Es darf eine Freundschaft formell sein,
Muß aber genau sein.
Eine Freundschaft kann rauh sein,
Aber muß hell sein.

Denn Allzusprödes versäumt oder verdirbt
Viel. Weil manchmal der Partner ganz plötzlich stirbt.
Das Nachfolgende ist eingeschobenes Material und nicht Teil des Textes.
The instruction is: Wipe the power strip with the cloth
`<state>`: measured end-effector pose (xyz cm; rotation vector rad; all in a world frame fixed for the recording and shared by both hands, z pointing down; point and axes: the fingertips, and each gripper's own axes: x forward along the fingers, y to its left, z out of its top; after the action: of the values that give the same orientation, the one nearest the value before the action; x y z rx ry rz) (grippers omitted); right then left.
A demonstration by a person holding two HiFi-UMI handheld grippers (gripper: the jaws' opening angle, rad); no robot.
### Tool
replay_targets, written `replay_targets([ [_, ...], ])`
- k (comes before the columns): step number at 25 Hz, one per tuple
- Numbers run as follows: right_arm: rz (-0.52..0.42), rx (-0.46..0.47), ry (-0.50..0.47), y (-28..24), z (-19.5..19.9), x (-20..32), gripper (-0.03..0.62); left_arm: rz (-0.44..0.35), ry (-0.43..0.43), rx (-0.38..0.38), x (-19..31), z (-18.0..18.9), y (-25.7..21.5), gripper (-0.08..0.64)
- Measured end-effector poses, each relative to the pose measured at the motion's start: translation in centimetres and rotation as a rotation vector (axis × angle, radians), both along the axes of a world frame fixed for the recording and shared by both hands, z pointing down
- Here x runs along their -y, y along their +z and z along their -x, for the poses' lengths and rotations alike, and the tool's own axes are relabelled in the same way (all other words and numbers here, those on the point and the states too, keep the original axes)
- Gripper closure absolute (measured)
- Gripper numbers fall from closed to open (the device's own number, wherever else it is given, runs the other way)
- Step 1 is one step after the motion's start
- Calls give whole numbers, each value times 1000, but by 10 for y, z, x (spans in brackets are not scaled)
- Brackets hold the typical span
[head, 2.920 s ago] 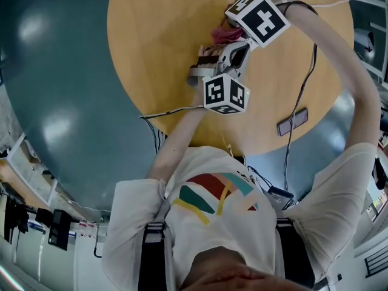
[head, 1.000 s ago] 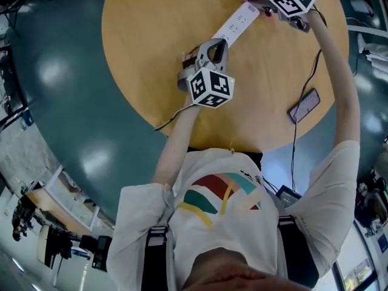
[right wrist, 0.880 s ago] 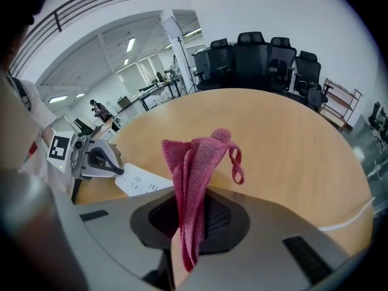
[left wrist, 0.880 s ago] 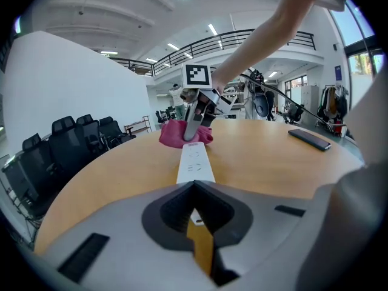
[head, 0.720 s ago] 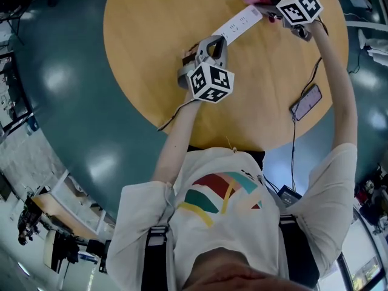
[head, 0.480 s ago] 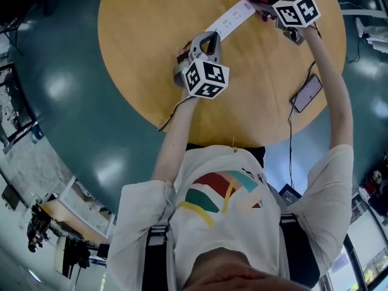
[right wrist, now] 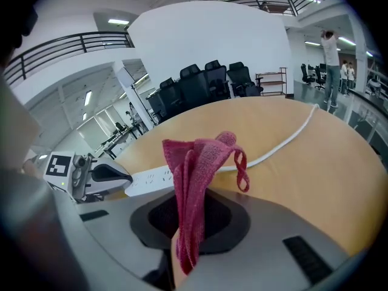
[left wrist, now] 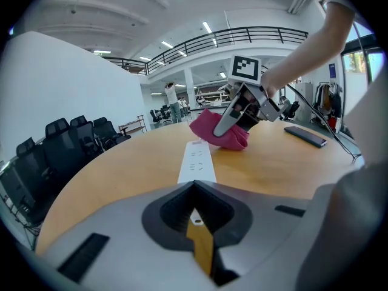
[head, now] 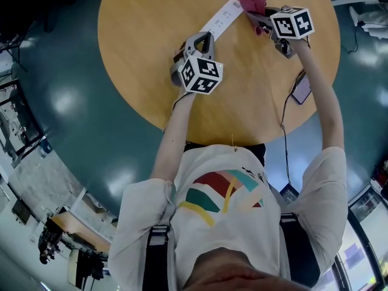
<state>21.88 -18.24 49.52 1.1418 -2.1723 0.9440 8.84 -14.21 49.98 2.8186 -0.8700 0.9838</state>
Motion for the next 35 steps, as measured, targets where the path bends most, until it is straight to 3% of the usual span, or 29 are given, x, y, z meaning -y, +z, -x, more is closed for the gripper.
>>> replay_targets([
  [2, -32, -23, 7, -5, -1, -6, 552, 75, 6, -56, -3, -4, 3, 518],
  [4, -85, -66, 13, -18, 3, -15, 554, 220, -18, -203, -3, -3, 1, 518],
  [5, -117, -97, 7, -26, 9, -22, 554, 242, -46, -271, 0, 5, -7, 518],
  [7, -189, -174, -36, -43, 30, -39, 554, 159, -99, -322, 12, 30, -27, 518],
  [9, -261, -235, -88, -57, 61, -55, 554, 94, -128, -320, 22, 56, -42, 518],
  [11, -292, -239, -115, -60, 96, -69, 554, 91, -165, -322, 28, 79, -49, 520],
  [14, -253, -178, -141, -48, 148, -76, 552, 91, -215, -307, 27, 105, -49, 518],
  [17, -206, -130, -143, -38, 172, -71, 552, 93, -215, -277, 14, 112, -46, 518],
  [26, -146, -247, -140, -10, 173, -64, 554, 113, -193, -226, -5, 125, -31, 518],
  [35, -133, -327, -92, -1, 125, -100, 552, 124, -174, -233, -13, 114, -25, 518],
])
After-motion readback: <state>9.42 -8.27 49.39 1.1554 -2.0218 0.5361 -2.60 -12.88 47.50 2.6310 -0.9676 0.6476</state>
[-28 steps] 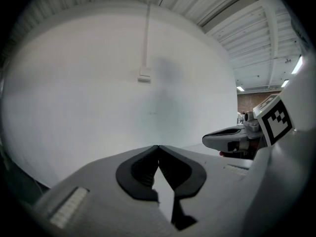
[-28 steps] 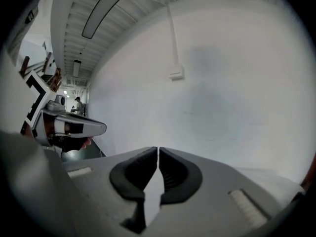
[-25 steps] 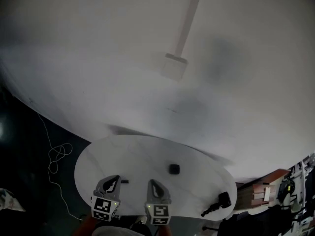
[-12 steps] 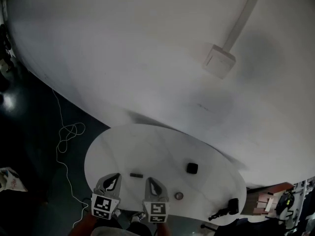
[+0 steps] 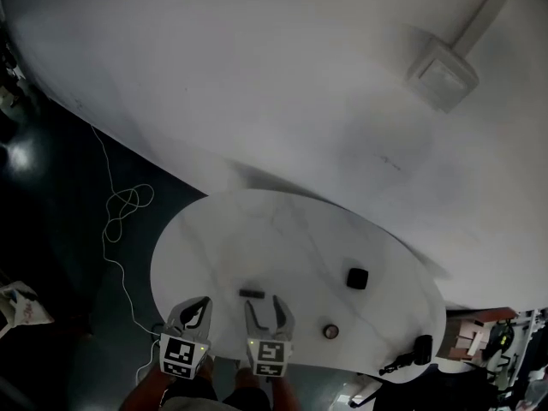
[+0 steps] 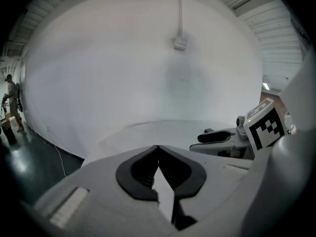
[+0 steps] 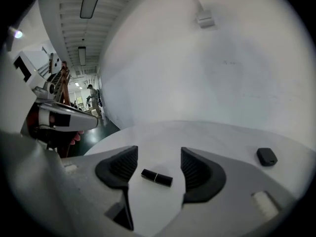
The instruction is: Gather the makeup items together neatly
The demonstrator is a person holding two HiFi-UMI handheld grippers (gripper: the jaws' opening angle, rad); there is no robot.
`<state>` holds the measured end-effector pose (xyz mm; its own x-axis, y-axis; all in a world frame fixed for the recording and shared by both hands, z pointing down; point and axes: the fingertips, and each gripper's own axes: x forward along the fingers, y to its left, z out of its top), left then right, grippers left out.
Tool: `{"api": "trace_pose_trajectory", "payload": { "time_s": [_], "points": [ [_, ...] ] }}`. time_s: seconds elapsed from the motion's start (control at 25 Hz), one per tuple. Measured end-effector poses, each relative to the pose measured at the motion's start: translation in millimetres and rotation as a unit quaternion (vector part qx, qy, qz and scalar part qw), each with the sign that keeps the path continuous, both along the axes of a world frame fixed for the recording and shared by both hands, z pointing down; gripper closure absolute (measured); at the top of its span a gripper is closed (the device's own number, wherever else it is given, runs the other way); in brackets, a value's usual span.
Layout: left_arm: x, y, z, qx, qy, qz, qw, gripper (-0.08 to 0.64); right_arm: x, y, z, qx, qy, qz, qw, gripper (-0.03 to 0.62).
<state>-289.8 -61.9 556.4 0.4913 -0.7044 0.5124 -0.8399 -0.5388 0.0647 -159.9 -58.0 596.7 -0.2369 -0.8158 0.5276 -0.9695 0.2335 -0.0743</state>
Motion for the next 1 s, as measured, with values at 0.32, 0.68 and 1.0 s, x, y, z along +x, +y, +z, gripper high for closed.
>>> {"api": "trace_pose_trajectory", "payload": {
  "time_s": [0.32,0.68,1.0],
  "points": [
    [-20,3,31,-0.031,-0.005,0.003,0.9995,0.549,-18,-3,47,-0.054,-0.002,0.018,0.998,0.259],
    [-29,3,59,-0.056,-0.012,0.021,0.9982,0.549,-19,-2,82,-0.091,0.010,0.044,0.995,0.242],
    [-44,3,67,-0.063,-0.017,0.026,0.9975,0.549,-22,-6,93,-0.098,0.013,0.062,0.993,0.242]
  ]
}}
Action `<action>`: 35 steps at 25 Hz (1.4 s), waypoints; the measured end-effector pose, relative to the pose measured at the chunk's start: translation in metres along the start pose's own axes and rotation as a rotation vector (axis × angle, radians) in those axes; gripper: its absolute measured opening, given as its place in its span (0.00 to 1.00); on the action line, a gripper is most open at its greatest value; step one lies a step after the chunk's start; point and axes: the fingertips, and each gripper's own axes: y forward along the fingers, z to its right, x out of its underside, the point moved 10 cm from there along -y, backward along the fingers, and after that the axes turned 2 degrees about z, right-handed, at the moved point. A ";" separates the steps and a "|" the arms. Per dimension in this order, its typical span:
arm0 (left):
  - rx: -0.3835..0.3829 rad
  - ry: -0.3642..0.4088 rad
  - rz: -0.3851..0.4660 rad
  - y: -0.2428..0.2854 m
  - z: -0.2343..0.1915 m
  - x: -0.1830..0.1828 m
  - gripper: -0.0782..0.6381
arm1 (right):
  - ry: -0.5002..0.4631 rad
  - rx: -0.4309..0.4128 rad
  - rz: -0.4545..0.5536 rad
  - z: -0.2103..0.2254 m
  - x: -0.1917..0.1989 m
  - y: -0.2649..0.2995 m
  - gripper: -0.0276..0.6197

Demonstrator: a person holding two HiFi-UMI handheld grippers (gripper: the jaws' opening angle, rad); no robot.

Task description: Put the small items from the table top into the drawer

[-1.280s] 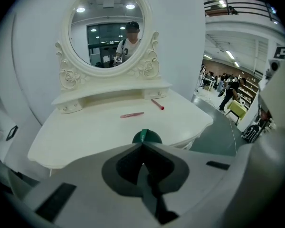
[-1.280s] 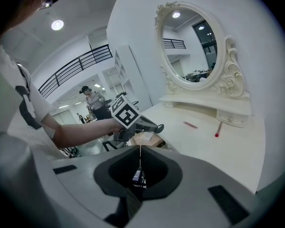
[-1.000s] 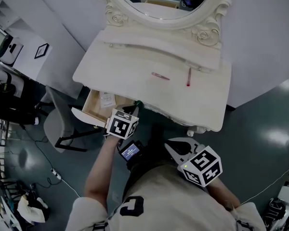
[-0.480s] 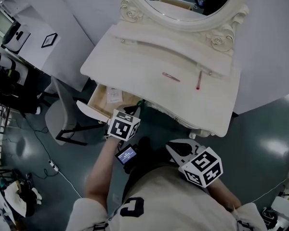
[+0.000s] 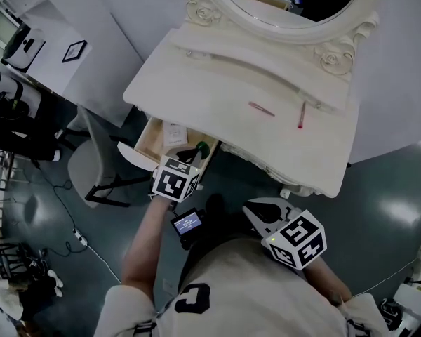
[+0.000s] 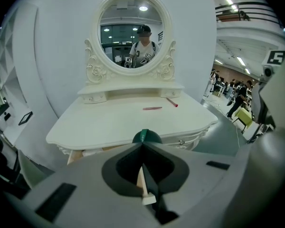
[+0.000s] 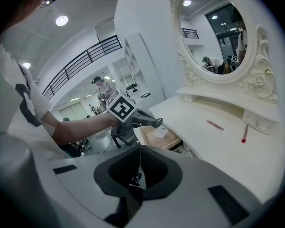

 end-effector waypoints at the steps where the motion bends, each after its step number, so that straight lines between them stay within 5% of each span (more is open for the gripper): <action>1: 0.000 0.001 -0.002 -0.001 -0.003 0.001 0.19 | 0.001 0.003 0.002 -0.001 -0.001 0.002 0.09; 35: -0.077 0.044 -0.049 -0.005 -0.069 0.029 0.19 | 0.033 -0.049 -0.037 -0.009 -0.032 0.067 0.09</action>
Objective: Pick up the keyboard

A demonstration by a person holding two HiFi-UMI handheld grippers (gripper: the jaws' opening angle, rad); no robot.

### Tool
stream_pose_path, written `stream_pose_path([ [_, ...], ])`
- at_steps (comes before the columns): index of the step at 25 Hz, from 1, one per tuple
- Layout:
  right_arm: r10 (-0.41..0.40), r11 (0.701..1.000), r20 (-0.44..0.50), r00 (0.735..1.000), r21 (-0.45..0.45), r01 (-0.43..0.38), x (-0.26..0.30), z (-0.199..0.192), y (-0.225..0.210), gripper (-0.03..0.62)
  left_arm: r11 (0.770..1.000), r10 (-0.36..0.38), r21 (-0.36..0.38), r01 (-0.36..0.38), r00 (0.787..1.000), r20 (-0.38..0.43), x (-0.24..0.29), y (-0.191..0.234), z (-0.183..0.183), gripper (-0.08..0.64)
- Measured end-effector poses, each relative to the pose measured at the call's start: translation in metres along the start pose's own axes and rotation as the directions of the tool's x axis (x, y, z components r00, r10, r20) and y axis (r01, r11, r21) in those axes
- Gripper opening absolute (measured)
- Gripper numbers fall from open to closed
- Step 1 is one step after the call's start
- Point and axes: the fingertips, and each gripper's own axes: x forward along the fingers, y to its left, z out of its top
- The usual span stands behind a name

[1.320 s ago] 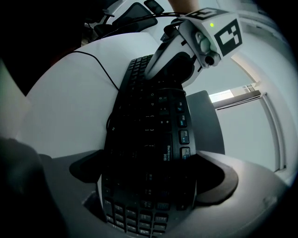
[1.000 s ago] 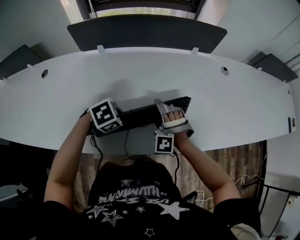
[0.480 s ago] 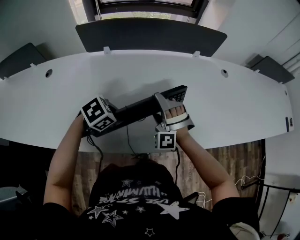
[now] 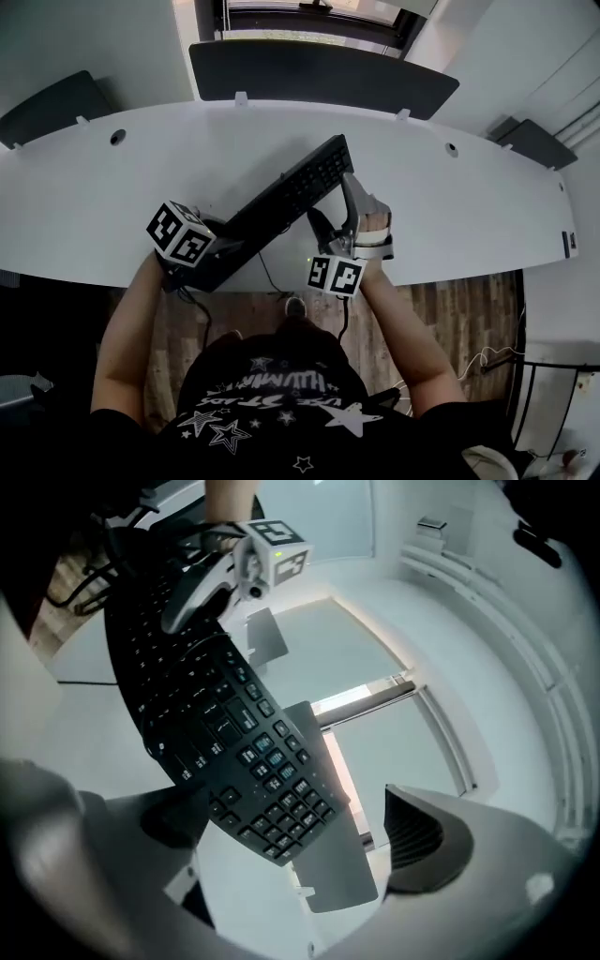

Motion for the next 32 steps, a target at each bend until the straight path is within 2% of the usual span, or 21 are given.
stream_pose_path([
  [2,-0.023,0.995,-0.002,1.0,0.1,0.023,-0.011,0.014,-0.006,0.562,0.998,-0.025,-0.047,0.028,0.997,0.067,-0.013,-0.003,-0.011,0.078],
  [4,-0.034,0.976,-0.014,0.999,0.215,0.036,-0.024,0.026,-0.009,0.485,0.994,-0.043,-0.089,0.055,0.989,0.141,-0.027,-0.006,-0.018,0.078],
  [6,-0.041,0.942,-0.025,0.999,0.332,0.047,-0.038,0.038,-0.01,0.419,0.99,-0.05,-0.122,0.076,0.977,0.207,-0.042,-0.009,-0.023,0.077],
  [7,-0.049,0.92,-0.033,0.998,0.387,0.058,-0.045,0.044,-0.011,0.378,0.988,-0.05,-0.134,0.083,0.971,0.234,-0.05,-0.01,-0.026,0.077],
  [10,-0.072,0.84,-0.067,0.995,0.534,0.097,-0.071,0.06,-0.007,0.148,0.984,-0.034,-0.156,0.082,0.957,0.289,-0.072,-0.015,-0.036,0.078],
  [11,-0.056,0.815,-0.069,0.996,0.573,0.086,-0.078,0.068,-0.001,0.121,0.983,-0.029,-0.164,0.082,0.953,0.303,-0.077,-0.015,-0.041,0.077],
  [12,-0.031,0.799,-0.066,0.997,0.599,0.064,-0.085,0.077,0.007,0.093,0.981,-0.03,-0.174,0.089,0.948,0.317,-0.081,-0.016,-0.045,0.077],
  [14,0.01,0.788,-0.059,0.998,0.615,0.029,-0.098,0.099,0.025,0.003,0.974,-0.046,-0.194,0.119,0.937,0.346,-0.087,-0.018,-0.055,0.077],
  [16,0.044,0.777,-0.054,0.998,0.63,0.0,-0.111,0.119,0.042,0.003,0.964,-0.076,-0.209,0.162,0.927,0.368,-0.091,-0.023,-0.065,0.077],
  [18,0.072,0.74,-0.056,0.996,0.673,-0.015,-0.123,0.132,0.053,0.003,0.956,-0.106,-0.215,0.199,0.919,0.38,-0.095,-0.03,-0.075,0.077],
  [21,0.084,0.643,-0.067,0.994,0.766,-0.003,-0.139,0.137,0.056,0.003,0.957,-0.116,-0.203,0.207,0.915,0.387,-0.099,-0.04,-0.085,0.077],
  [24,0.076,0.537,-0.07,0.995,0.843,0.018,-0.15,0.132,0.05,0.003,0.968,-0.089,-0.182,0.171,0.917,0.388,-0.102,-0.047,-0.093,0.078],
  [26,0.071,0.491,-0.076,0.995,0.871,0.032,-0.154,0.125,0.045,0.003,0.972,-0.074,-0.175,0.154,0.916,0.395,-0.103,-0.052,-0.096,0.077],
  [29,0.074,0.434,-0.07,0.995,0.9,0.031,-0.162,0.116,0.04,0.003,0.97,-0.069,-0.184,0.159,0.905,0.42,-0.104,-0.065,-0.097,0.078],
  [32,0.085,0.411,-0.046,0.995,0.912,0.007,-0.174,0.11,0.037,0.003,0.964,-0.068,-0.202,0.175,0.892,0.447,-0.104,-0.081,-0.096,0.077],
])
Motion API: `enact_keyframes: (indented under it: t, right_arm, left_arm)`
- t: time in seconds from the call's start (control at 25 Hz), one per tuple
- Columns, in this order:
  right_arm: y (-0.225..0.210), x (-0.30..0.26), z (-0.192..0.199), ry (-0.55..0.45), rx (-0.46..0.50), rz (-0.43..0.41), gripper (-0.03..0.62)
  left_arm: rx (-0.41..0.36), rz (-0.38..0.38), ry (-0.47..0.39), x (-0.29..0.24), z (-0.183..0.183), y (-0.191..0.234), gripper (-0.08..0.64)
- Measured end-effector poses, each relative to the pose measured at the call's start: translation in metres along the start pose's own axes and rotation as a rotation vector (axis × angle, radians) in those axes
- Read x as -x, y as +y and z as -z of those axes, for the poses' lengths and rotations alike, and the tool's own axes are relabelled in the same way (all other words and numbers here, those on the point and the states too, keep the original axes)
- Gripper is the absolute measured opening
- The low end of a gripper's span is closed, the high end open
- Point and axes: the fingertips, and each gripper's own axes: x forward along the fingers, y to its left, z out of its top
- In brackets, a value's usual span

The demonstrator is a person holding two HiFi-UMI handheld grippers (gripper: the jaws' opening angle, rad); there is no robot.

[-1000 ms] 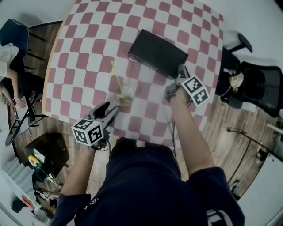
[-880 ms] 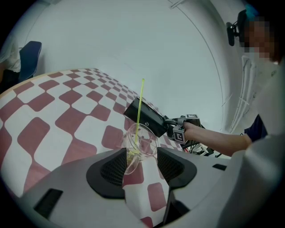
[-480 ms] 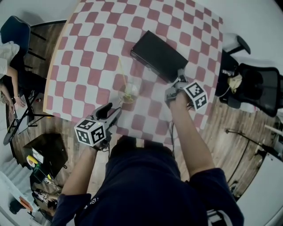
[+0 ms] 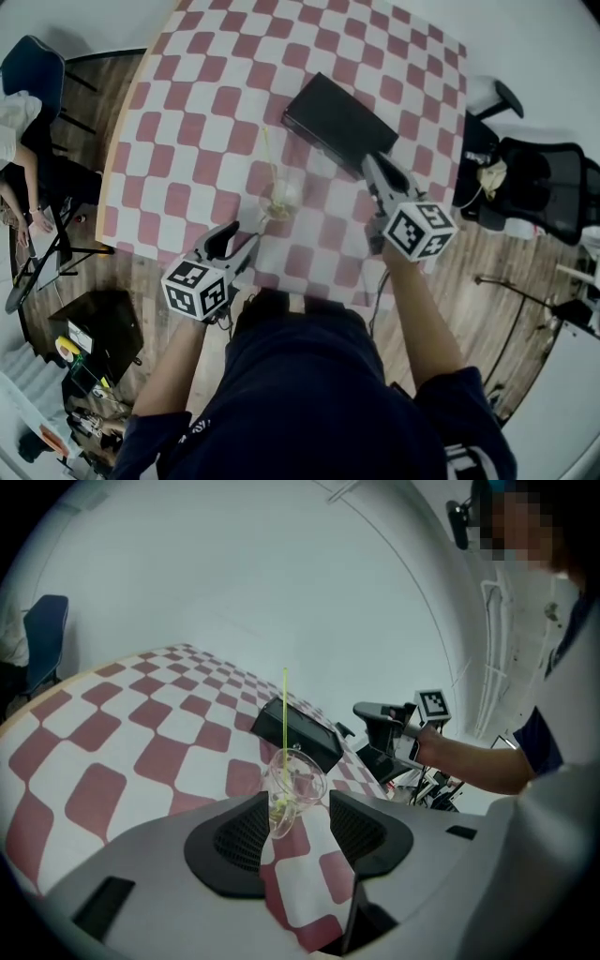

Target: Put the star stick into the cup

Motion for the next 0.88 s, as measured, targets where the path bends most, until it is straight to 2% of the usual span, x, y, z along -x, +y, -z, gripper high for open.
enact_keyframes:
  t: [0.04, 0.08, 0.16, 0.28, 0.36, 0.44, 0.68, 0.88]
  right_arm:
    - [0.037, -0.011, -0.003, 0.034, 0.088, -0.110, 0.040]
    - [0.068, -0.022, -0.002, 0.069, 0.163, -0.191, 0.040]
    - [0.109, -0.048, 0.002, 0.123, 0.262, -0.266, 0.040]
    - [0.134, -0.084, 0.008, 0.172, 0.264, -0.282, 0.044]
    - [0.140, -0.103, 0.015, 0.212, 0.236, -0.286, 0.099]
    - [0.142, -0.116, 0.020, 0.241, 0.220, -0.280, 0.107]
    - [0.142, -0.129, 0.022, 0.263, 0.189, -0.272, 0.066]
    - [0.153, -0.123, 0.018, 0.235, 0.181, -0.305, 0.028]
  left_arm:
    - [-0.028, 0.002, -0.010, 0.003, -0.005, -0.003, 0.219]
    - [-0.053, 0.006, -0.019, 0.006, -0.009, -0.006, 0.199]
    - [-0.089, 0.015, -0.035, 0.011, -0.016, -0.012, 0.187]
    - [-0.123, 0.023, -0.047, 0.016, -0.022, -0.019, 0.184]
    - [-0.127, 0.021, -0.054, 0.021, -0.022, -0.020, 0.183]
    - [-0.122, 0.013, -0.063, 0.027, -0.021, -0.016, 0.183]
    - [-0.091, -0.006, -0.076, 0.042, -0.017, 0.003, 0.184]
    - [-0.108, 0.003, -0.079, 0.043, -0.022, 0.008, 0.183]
Mehr möchte ich nicht darüber sagen.
Denn ich sitze im Speisewagen
Und fühle mich aus Freundschaft wohl
Bei "Gedämpfter Ochsenhüfte mit Wirsingkohl".


Zweiter Teil

Die Liebe sei ewiger Durst.
Darauf müßte die Freundschaft bedacht sein.
Und, etwa wie Leberwurst,
Immer neu anders gemacht sein.

Damit man's nicht überkriegt.
Wer einmal den Kanal
Überfliegt,
Merkt: Der ist so und so breit.
Und das ändert sich kaum
In menschlein-absehbarer Zeit.
Wohl aber kann man dies Zwischenraum
Schneller oder kürzer durchqueren.
Wie? Das muß die Freundschaft uns lehren.

Ach, man sollte diesen allerhöchsten Schaft,
Immer wieder einmal jünglingshaft
Überschwenglich begießen.
Eh' uns jener ausgeschlachtete Knochenmann dahinrafft.